When a line below contains the string "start", show that line.
+===+
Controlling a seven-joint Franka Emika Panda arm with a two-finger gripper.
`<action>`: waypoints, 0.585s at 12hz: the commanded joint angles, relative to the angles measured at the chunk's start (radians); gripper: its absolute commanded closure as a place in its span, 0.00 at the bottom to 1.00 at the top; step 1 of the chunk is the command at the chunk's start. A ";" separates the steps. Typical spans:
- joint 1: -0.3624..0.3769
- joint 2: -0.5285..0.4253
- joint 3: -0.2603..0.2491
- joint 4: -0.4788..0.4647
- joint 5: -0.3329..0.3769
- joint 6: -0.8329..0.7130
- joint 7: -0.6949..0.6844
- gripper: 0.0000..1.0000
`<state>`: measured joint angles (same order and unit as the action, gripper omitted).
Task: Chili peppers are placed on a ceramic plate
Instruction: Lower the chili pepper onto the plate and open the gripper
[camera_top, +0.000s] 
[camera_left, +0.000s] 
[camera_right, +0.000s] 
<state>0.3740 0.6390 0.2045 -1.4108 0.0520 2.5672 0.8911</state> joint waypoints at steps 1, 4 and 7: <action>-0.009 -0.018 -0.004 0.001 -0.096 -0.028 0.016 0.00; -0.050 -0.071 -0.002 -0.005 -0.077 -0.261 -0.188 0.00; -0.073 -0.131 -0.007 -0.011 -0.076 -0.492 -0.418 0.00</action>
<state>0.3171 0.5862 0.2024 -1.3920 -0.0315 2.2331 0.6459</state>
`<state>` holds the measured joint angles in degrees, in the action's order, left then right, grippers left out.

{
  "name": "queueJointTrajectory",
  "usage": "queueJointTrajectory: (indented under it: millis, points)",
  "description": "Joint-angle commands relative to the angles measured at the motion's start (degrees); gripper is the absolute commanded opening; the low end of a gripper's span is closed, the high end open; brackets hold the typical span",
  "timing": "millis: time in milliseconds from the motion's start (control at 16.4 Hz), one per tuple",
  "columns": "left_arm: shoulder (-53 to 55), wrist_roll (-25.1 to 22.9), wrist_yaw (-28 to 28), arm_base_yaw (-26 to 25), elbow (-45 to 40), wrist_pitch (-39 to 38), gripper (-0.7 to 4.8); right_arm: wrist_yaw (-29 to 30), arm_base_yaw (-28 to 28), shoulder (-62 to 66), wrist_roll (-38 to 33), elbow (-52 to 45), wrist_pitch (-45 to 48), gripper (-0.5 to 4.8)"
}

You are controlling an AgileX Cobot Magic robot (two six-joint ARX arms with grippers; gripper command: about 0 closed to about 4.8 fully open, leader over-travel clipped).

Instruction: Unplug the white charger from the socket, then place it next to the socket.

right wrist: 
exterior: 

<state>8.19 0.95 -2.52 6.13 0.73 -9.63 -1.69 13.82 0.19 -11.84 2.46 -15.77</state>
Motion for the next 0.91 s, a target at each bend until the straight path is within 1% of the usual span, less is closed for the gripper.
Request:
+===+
• [SOLUTION]:
`<action>`: waypoints, 0.585s at 12hz: the commanded joint angles, relative to the angles measured at the chunk's start (radians); gripper: its absolute commanded closure as a place in its span, 0.00 at the bottom to 1.00 at the top; step 1 of the chunk is the command at the chunk's start. A ";" separates the steps. Typical spans:
  "description": "Joint-angle commands relative to the angles measured at the motion's start (degrees); gripper is the absolute commanded opening; the low end of a gripper's span is closed, the high end open; brackets hold the typical span",
  "timing": "millis: time in milliseconds from the motion's start (control at 16.4 Hz), one per tuple",

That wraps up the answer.